The only way to make a complex concept more difficult to understand is by using an analogy or example that does not make sense.

In short, people do not like what they do not understand. If a jury does not understand your story because it is overcomplicated, they are more likely to award a nuclear verdict.

Teamwork Makes the Dream Work

Because a jury is made up of six to 12 individuals, figuring out how best to communicate with them is case-dependent and sometimes more art than science. However, focusing on the core principles of trust, connection and simplicity make it more likely that your team will appeal to the individuals who make up your jury.

Enlisting the help of a jury consultant to determine who a jury is most likely to trust, connect with and understand can be helpful. Jury consultants can also help you distill certain legal concepts that you have lived with for years down to simple bites of information that a jury can stomach.

But there is no replacement for a defendant and a defense team that is focused on trust, connection and simplicity. Those concepts can build a bridge between your client and the jury, and temper their desire to go nuclear.

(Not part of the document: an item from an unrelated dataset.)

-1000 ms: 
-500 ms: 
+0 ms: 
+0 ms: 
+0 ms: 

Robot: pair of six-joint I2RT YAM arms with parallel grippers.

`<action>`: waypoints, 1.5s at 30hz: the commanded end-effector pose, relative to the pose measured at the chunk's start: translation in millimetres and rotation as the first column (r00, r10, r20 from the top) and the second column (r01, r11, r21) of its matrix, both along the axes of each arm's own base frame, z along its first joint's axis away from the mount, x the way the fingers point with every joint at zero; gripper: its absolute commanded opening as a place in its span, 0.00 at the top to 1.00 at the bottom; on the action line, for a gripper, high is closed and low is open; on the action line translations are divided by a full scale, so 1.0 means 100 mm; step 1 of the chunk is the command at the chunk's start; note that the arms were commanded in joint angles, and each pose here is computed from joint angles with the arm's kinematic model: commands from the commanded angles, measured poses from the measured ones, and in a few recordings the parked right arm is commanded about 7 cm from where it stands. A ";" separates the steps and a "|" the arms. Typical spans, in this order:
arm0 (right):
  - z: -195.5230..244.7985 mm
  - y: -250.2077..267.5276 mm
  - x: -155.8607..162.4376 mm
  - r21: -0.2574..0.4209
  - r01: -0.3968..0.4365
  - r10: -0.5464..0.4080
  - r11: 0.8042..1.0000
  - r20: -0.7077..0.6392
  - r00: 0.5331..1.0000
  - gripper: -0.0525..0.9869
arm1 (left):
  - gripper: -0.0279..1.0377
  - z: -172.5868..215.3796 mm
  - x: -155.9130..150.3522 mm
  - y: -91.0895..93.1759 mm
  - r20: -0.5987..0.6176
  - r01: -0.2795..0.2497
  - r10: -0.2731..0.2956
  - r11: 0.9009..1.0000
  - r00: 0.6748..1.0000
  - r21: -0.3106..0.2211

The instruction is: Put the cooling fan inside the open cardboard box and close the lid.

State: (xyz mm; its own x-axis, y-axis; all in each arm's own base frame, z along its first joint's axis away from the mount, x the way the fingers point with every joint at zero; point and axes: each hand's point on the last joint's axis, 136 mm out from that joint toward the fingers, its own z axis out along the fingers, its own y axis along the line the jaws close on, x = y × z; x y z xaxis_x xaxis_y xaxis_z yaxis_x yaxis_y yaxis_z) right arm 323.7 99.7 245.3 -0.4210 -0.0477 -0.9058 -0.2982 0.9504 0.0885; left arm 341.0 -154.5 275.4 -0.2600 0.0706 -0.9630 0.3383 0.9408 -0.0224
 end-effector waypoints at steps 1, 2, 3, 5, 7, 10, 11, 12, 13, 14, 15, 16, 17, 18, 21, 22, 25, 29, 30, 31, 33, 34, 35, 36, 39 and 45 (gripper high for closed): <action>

[1] Reptile theory, as coined by David Ball and Don Keenan, relies on tapping into the “reptilian” region of the brain, which is biologically predisposed to avoid dangerous situations. Attorneys who utilize this approach in trial rely on creating safety concerns and distrust of corporations to convince each juror that whatever “big bad thing” the defendant company did could easily happen to them too. “What Attorneys Need to Know About Reptile Theory,” Tomson Reuters Legal, (Sept. 19, 2022).

[2] Susan Krauss Whitbourne, “Why It's So Easy to Trust a Nice Person,” Psychology Today (Sept. 22, 2023),

[3] Sara Cleto & Brittany Warman, “Teaching with Stories: Empathy, Reliability, and the Fairy Tale,” 33 Wayne State Univ. Press 102 (2019).

[4] Program for the International Assessment of Adult Competencies, U.S. Skills Map: State and County Indicators of Adult Literacy and Numeracy, National Center for Education Statistics,; Program for the International Assessment of Adult Competencies, Literacy, Numeracy, and Problem Solving TRE, U.S. Adults, 16-74 (Household and Prison), National Center for Education Statistics,,20173-PVLIT-BMLIT-USI-RP_RP-Y_J-0-0-37.